Posted by: ET at August 13, 2008 3:15 PM

Oh come on, ET. The state media arm lied about the identity, and imminent career, of the "singer". If, in the Chinese mind you know so well, the "two" are a *valid* representation of the group, why would the Chinese government lie about it? If such identity-swapping is considered perfectly valid in their culture, as you suggest, and is part of a long glorious tradition, why would the government hide it?

Posted by: EBD at August 13, 2008 3:38 PM

"a society structured around the collective subsumes the individual, and the individual accepts and WANTS this mode of existence"
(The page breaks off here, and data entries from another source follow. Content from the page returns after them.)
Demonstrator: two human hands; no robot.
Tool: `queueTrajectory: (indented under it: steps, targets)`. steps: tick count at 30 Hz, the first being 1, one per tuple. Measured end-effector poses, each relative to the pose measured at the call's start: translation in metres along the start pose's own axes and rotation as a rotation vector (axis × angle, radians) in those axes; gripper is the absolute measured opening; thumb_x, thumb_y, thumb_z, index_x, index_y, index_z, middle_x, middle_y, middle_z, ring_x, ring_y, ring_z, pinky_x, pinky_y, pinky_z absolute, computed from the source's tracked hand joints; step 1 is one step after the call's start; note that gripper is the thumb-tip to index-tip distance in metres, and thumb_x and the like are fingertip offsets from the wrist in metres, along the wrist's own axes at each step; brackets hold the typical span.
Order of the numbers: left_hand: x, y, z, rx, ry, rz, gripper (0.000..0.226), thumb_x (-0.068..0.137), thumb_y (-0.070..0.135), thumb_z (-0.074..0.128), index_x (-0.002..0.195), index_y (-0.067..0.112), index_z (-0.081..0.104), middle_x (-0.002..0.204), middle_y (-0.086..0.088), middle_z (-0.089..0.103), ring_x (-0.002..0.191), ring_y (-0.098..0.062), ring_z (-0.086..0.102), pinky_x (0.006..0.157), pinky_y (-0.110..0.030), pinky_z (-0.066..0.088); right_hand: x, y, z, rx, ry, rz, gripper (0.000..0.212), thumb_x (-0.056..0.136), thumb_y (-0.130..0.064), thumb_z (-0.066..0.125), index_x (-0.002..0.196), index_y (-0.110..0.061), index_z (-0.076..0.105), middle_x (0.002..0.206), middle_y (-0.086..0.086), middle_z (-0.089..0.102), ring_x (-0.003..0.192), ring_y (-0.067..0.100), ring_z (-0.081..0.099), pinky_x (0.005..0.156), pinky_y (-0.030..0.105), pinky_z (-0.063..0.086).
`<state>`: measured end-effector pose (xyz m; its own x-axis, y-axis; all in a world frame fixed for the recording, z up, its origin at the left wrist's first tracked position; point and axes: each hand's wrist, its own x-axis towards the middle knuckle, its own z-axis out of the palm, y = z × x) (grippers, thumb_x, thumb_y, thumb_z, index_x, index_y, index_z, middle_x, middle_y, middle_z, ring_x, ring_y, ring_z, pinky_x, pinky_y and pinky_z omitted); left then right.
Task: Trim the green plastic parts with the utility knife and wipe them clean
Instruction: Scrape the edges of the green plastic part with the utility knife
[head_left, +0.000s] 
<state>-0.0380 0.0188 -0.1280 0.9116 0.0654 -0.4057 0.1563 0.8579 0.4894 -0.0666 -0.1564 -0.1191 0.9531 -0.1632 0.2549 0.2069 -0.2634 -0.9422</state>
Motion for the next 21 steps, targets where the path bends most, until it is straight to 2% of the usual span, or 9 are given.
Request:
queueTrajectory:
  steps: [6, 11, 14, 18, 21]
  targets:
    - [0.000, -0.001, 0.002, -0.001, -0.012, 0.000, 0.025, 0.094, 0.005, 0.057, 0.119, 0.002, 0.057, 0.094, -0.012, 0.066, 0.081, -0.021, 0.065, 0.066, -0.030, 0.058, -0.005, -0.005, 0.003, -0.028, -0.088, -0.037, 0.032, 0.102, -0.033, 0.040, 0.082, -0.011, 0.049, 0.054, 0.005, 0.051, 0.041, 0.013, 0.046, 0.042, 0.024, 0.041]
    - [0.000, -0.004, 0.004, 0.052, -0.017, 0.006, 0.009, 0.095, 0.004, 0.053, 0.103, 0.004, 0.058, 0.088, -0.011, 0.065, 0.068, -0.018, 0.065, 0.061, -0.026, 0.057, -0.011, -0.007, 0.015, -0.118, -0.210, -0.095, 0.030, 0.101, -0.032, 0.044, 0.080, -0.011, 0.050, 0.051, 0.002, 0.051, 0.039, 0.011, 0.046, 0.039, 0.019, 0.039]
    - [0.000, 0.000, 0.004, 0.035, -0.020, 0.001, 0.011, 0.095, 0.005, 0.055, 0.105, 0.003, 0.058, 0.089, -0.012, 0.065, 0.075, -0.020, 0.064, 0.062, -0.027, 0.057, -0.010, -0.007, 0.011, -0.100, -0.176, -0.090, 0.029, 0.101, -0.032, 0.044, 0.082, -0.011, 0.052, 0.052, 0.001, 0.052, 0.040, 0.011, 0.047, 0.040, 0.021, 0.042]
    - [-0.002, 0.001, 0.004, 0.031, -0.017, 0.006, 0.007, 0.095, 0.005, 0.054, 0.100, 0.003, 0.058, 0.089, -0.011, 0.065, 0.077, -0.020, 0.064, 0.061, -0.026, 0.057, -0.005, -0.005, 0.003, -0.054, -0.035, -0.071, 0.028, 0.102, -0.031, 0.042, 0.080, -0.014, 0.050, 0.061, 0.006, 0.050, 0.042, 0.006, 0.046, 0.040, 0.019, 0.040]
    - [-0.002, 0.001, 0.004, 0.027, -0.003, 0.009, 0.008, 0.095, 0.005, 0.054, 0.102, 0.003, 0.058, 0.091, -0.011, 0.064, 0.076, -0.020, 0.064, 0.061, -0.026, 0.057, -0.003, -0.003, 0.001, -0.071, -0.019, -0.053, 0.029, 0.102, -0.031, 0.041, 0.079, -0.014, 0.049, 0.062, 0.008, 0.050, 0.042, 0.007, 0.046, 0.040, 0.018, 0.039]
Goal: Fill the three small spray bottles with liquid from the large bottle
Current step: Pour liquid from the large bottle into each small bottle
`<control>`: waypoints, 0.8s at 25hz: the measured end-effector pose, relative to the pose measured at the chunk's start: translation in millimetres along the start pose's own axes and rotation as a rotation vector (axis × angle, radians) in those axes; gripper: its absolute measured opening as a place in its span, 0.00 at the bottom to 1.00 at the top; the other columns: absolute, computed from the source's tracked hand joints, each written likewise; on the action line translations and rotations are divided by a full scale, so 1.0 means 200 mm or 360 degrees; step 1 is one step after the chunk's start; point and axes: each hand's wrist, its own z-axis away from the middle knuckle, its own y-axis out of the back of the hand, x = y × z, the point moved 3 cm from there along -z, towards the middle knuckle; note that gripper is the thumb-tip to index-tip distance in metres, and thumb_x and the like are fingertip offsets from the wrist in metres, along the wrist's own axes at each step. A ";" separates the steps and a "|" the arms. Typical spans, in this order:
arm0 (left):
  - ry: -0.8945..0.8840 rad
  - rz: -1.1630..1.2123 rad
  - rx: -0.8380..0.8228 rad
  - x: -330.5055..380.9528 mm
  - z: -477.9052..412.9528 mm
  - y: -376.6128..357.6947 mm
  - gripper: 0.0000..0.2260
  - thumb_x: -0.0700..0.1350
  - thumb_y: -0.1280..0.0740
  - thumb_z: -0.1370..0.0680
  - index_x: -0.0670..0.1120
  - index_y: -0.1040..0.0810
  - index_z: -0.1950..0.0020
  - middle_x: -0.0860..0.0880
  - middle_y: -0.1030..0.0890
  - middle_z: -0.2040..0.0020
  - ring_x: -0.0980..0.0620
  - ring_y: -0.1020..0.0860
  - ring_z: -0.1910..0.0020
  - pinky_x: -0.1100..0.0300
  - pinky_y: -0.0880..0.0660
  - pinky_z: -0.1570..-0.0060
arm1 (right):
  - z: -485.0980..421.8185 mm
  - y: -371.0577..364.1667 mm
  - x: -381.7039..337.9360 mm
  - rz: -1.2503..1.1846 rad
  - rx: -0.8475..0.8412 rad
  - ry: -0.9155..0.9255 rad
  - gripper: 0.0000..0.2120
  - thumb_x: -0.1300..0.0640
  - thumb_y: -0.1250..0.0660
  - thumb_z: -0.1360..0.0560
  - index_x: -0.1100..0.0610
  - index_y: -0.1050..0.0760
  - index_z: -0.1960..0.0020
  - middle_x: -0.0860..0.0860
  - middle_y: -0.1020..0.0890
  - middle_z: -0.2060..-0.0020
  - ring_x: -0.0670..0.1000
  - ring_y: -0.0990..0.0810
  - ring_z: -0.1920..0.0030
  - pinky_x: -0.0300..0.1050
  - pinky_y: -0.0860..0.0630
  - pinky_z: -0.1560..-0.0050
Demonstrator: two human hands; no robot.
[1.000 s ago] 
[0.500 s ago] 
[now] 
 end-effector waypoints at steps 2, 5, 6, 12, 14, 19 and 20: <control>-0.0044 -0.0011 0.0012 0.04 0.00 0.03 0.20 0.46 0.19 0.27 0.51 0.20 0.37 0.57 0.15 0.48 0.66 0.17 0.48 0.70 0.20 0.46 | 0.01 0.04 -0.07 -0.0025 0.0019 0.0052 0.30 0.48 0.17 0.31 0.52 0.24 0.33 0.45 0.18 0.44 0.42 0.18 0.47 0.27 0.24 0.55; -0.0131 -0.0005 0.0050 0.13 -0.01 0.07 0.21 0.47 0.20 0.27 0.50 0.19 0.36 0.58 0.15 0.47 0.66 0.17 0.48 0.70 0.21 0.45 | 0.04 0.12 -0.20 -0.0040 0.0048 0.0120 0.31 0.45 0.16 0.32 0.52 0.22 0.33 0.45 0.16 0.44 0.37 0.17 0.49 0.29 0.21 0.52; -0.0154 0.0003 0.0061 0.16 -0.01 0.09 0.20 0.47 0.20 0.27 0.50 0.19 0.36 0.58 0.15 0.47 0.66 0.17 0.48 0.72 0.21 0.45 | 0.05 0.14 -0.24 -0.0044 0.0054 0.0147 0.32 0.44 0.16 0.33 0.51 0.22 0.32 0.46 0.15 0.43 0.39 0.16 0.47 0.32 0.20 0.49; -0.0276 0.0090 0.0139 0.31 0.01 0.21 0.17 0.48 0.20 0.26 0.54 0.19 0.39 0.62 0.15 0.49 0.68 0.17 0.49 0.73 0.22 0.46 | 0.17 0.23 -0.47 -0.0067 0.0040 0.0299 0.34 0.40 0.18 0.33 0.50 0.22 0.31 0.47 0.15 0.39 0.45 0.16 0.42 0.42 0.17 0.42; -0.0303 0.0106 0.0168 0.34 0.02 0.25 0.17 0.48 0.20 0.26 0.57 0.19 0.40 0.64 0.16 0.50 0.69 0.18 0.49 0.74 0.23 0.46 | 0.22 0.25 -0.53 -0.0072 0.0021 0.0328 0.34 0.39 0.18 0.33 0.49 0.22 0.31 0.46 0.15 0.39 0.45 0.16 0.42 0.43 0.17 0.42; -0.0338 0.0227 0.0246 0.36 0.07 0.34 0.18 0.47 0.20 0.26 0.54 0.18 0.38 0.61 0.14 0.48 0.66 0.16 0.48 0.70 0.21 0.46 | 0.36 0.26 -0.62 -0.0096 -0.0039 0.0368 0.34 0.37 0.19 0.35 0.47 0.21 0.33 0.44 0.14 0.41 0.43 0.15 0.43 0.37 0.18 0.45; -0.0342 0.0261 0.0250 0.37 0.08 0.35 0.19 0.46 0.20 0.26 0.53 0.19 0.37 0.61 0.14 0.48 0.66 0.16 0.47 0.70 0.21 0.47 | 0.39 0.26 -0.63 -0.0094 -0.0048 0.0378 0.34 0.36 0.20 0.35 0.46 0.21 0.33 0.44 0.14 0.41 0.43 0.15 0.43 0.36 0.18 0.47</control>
That would be you Ontario.

Posted by: RCGZ at August 13, 2008 4:11 PM

barjebus
I did not say they (commies) don’t give a limited number of people passports, or let their students study abroad, or let people fly on planes." Even during the cold war Russia let a few people out. If they were ballet dancers with high public exposure they were fairly well guarded. If they were average schmucks with family members in Russia they had a certain degree of soft tissue leverage. If you want a true comparision between civil liberties in communist countries compared to civil liberties in the US or Canada please go to a communist country and give them the grief you know you could in an anti-government protest in Canada, the US, Great Britain, Australia or any other of the satanic countires of the west. [Please note that your out of Canada medical coverage does not cover beatings at such protests.]If you make it back we can pick up this thread.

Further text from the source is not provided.